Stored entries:
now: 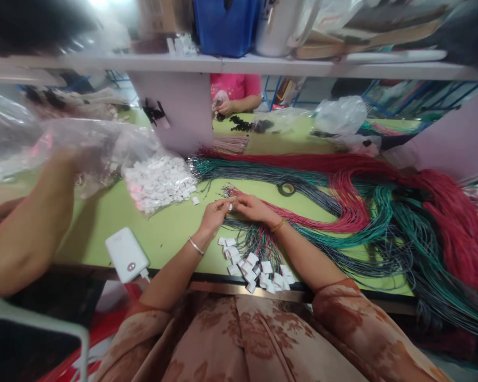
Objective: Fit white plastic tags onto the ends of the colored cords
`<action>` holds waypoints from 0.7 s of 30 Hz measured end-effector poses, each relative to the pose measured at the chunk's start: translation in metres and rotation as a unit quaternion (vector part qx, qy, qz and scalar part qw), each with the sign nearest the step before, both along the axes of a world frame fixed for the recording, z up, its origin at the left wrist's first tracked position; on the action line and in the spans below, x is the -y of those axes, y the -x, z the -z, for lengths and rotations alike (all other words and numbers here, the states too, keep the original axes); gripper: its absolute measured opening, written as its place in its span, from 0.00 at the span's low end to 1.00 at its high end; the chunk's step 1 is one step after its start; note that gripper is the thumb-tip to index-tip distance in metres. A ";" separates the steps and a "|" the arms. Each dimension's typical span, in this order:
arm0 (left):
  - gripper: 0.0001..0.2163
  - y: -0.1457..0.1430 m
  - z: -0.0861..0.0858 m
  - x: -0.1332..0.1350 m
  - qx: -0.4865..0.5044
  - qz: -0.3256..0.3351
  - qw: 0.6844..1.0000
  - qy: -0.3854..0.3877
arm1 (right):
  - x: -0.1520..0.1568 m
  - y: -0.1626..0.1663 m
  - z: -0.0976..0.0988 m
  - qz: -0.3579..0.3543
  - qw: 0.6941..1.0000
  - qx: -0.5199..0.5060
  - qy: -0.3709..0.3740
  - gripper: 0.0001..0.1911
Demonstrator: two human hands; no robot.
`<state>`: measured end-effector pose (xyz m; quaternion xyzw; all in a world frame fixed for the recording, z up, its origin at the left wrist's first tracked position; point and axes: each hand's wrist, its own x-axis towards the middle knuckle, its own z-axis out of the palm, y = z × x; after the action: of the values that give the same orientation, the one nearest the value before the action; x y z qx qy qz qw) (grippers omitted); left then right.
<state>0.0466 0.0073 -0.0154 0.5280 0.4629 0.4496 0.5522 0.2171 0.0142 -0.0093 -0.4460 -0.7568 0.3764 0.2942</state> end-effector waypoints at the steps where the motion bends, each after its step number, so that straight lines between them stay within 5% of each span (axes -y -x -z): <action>1: 0.09 0.000 -0.003 0.004 -0.031 -0.010 0.997 -0.071 | -0.003 -0.004 -0.002 -0.013 1.000 -0.007 0.026 0.14; 4: 0.09 -0.006 -0.014 0.027 -0.107 0.039 0.939 -0.325 | -0.010 -0.017 -0.011 -0.053 0.997 0.027 0.055 0.16; 6: 0.09 -0.015 -0.019 0.048 -0.133 0.183 0.862 -0.454 | -0.011 -0.020 -0.017 -0.083 0.992 0.082 0.041 0.14; 9: 0.09 -0.030 -0.022 0.077 -0.159 0.389 0.728 -0.541 | -0.004 -0.011 -0.024 -0.108 0.984 0.140 0.009 0.11; 11: 0.10 -0.037 -0.023 0.086 -0.164 0.433 0.697 -0.548 | 0.005 0.001 -0.026 -0.096 0.979 0.176 -0.020 0.11; 14: 0.09 -0.032 -0.024 0.075 -0.166 0.358 0.763 -0.512 | 0.017 0.018 -0.022 -0.030 0.964 0.259 -0.049 0.09; 17: 0.10 -0.006 -0.026 0.040 -0.258 0.149 0.857 -0.419 | 0.023 0.027 -0.014 0.021 0.946 0.317 -0.062 0.07; 19: 0.12 0.017 -0.024 0.012 -0.385 -0.005 0.868 -0.314 | 0.025 0.028 -0.009 0.025 0.948 0.306 -0.085 0.08; 21: 0.13 0.040 -0.019 -0.012 -0.494 -0.077 0.837 -0.222 | 0.025 0.026 -0.006 0.021 0.955 0.274 -0.114 0.09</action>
<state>0.0064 0.0192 0.0035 0.7511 0.6010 0.2607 0.0814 0.1910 -0.0108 -0.0037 -0.5115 -0.8366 0.1450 0.1322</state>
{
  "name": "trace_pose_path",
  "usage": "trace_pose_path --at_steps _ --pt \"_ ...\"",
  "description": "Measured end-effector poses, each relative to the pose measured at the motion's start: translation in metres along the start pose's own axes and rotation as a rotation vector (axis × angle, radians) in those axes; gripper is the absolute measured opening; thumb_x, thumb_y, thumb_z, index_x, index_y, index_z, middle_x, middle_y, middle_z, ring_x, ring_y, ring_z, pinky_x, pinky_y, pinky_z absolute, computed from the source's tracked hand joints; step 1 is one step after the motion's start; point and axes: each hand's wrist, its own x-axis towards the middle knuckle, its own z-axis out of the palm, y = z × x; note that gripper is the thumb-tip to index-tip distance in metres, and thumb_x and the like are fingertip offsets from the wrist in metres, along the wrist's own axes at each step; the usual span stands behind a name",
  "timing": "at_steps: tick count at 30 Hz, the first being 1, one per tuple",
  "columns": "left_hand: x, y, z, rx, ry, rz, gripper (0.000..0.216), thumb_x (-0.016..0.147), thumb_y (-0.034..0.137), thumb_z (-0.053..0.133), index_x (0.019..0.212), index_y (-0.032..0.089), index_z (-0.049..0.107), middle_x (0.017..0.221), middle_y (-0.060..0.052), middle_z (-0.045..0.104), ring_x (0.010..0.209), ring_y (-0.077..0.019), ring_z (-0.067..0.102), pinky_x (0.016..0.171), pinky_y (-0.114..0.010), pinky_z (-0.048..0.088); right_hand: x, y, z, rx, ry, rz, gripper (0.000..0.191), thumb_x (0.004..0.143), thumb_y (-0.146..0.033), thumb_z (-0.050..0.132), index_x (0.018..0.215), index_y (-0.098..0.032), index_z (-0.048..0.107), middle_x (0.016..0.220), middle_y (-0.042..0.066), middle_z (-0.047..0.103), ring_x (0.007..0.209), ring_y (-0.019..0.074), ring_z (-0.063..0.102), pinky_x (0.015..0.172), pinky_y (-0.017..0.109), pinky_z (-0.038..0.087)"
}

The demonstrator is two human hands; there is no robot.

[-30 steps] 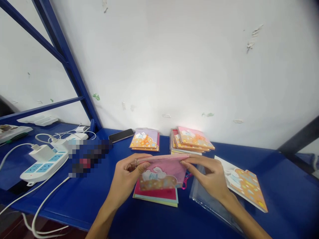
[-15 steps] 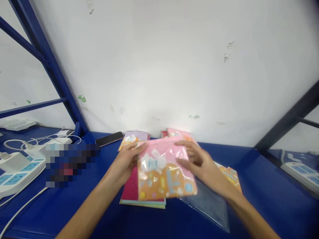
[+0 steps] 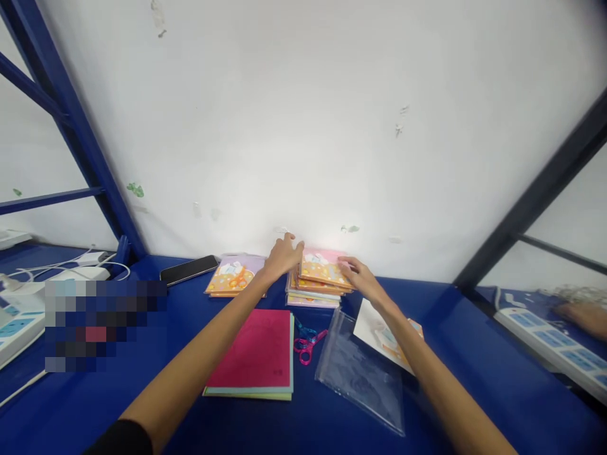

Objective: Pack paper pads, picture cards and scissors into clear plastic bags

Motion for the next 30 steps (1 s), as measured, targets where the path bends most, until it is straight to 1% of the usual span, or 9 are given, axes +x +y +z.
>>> trace_pose_path --at_steps 2,4,6,8,11,13,18,24,30 --pt "-0.038 -0.013 -0.011 0.087 0.04 0.014 0.039 0.103 0.037 0.047 0.136 0.018 0.056 0.132 -0.016 0.062 0.124 -0.0293 0.059 0.105 -0.05 0.046 -0.01 -0.003 -0.007 -0.041 0.08 -0.021 0.041 0.096 -0.049 0.056 0.116 -0.015 0.069 0.122 0.014 0.071 0.116 0.0294 0.065 0.097 0.043 0.049" --pt "-0.085 -0.031 -0.026 0.183 0.041 -0.01 0.043 0.1 0.039 0.046 0.136 0.018 0.056 0.129 -0.021 0.063 0.129 -0.036 0.054 0.109 -0.052 0.04 -0.028 -0.013 -0.016 -0.074 0.143 -0.06 0.039 0.095 -0.048 0.056 0.114 -0.017 0.069 0.128 0.013 0.069 0.122 0.0299 0.061 0.103 0.043 0.044" --pt "-0.136 -0.05 -0.038 0.302 0.048 -0.129 0.057 0.094 0.047 0.05 0.137 0.011 0.055 0.128 -0.03 0.061 0.128 -0.051 0.05 0.101 -0.066 0.038 -0.057 -0.029 -0.019 -0.094 0.107 -0.091 0.034 0.097 -0.05 0.054 0.098 -0.021 0.071 0.104 0.007 0.077 0.099 0.026 0.069 0.091 0.037 0.048" --pt "-0.179 -0.067 -0.041 0.489 -0.032 -0.312 0.069 0.096 0.054 0.035 0.147 0.008 0.046 0.127 -0.031 0.063 0.125 -0.0536 0.053 0.096 -0.067 0.04 -0.089 -0.049 -0.012 -0.171 -0.121 -0.093 0.046 0.102 -0.054 0.043 0.08 -0.023 0.07 0.072 0.003 0.074 0.067 0.0223 0.069 0.066 0.032 0.047" --pt "-0.219 -0.08 -0.031 0.484 -0.131 -0.372 0.073 0.097 0.053 0.03 0.154 0.008 0.038 0.154 -0.032 0.044 0.145 -0.0536 0.034 0.108 -0.064 0.033 -0.132 -0.077 0.018 -0.499 -0.413 -0.135 0.059 0.105 -0.054 0.034 0.075 -0.023 0.073 0.068 0.008 0.076 0.065 0.027 0.073 0.059 0.033 0.043" --pt "-0.228 -0.081 -0.021 0.398 -0.117 -0.357 0.073 0.096 0.052 0.033 0.154 0.008 0.039 0.161 -0.03 0.036 0.151 -0.0516 0.024 0.113 -0.063 0.028 -0.15 -0.09 0.041 -0.679 -0.486 -0.179 0.055 0.106 -0.049 0.036 0.082 -0.021 0.077 0.076 0.012 0.078 0.071 0.0305 0.076 0.059 0.033 0.045" --pt "-0.223 -0.074 -0.028 -0.067 -0.024 -0.289 0.069 0.09 0.055 0.049 0.148 0.018 0.048 0.152 -0.021 0.053 0.149 -0.0421 0.036 0.118 -0.06 0.025 -0.166 -0.103 0.071 -0.779 -0.55 -0.162 0.042 0.105 -0.035 0.04 0.094 -0.016 0.076 0.082 0.017 0.079 0.075 0.0342 0.078 0.06 0.035 0.049" --pt "-0.21 -0.072 -0.07 -0.771 -0.066 -0.543 0.059 0.089 0.044 0.06 0.145 0.027 0.048 0.119 -0.011 0.072 0.115 -0.0299 0.067 0.095 -0.043 0.049 -0.172 -0.102 0.07 -0.751 -0.587 -0.041 0.042 0.106 -0.039 0.039 0.096 -0.016 0.073 0.086 0.017 0.079 0.083 0.0368 0.078 0.065 0.039 0.052" --pt "-0.2 -0.081 -0.082 -0.96 -0.02 -0.716 0.05 0.086 0.034 0.065 0.133 0.021 0.055 0.111 -0.01 0.069 0.09 -0.0215 0.07 0.08 -0.033 0.052 -0.176 -0.101 0.068 -0.729 -0.58 0.012 0.041 0.106 -0.042 0.041 0.095 -0.018 0.072 0.088 0.015 0.079 0.084 0.036 0.077 0.066 0.037 0.05"
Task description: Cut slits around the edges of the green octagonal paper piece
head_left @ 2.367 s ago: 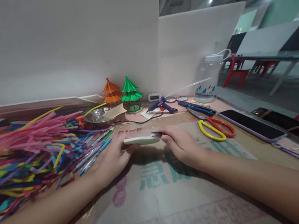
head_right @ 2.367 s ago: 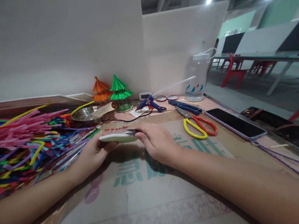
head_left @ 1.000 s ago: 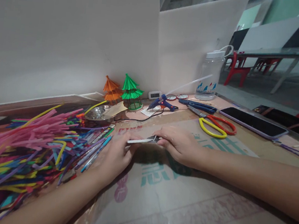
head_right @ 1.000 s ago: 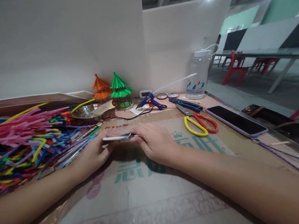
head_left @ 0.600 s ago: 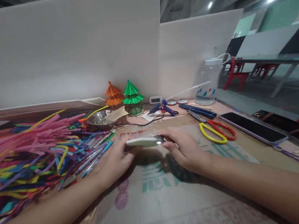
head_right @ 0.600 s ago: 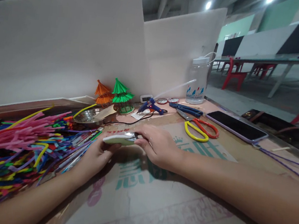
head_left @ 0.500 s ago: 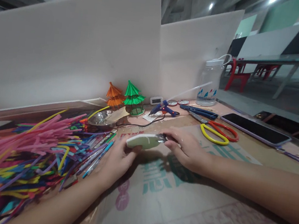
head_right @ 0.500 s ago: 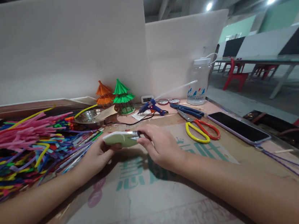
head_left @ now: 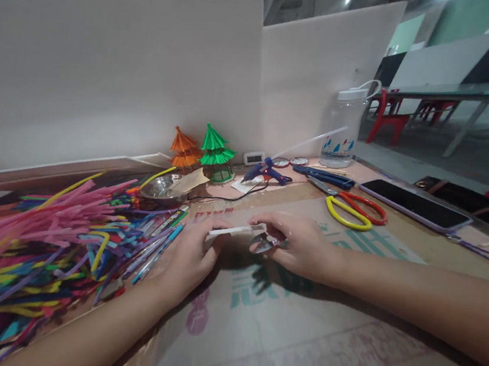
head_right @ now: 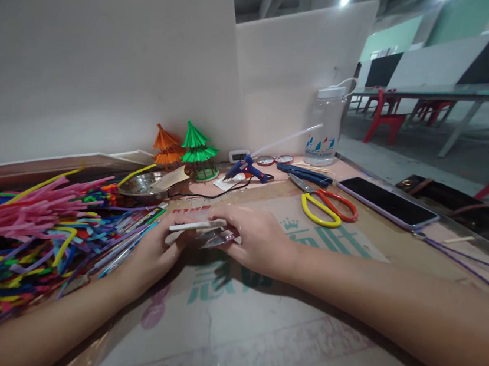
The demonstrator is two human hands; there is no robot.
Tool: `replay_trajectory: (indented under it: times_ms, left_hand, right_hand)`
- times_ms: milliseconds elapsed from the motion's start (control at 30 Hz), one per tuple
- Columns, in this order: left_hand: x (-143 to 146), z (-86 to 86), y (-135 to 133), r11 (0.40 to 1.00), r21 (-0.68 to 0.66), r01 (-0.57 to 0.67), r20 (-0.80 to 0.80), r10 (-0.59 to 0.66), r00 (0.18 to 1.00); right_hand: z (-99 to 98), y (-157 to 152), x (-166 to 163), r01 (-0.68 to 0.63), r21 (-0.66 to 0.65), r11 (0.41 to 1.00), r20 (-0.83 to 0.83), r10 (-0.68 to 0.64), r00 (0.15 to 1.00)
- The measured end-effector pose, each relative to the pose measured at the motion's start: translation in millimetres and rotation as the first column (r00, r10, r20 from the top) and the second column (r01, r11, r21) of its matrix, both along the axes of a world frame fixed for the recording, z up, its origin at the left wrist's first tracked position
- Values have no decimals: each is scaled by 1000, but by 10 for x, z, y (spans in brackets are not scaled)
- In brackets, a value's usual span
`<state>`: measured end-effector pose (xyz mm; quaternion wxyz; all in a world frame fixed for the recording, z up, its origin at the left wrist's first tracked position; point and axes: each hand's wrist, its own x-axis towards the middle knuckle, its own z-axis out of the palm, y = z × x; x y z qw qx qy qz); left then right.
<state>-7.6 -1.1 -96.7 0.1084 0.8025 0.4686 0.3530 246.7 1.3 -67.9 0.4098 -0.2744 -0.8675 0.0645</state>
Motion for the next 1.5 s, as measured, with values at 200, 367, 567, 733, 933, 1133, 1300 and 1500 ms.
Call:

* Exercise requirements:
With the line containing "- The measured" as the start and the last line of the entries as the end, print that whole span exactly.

* Problem solution:
- The measured end-effector pose, each relative to the pose measured at the motion's start: translation in millimetres and rotation as the first column (r00, r10, r20 from the top) and the second column (r01, r11, r21) of its matrix, both along the axes of a world frame fixed for the recording, z up, its origin at the left wrist's first tracked position
- Values have no decimals: each is scaled by 1000, but by 10 for x, z, y (spans in brackets are not scaled)
- In brackets, a value's usual span
`<state>`: measured end-effector pose (xyz mm; quaternion wxyz; all in a world frame fixed for the recording, z up, its origin at the left wrist's first tracked position; point and axes: each hand's wrist, its own x-axis towards the middle knuckle, its own z-axis out of the palm, y = z × x; x y z qw qx qy qz); left then right.
<state>-7.6 -1.1 -96.7 0.1084 0.8025 0.4686 0.3530 246.7 1.3 -67.9 0.4098 -0.2744 -0.8675 0.0645</state>
Motion for the next 1.5 s, as measured, with values at 200, 367, 567, 733, 933, 1133, 1300 and 1500 ms.
Call:

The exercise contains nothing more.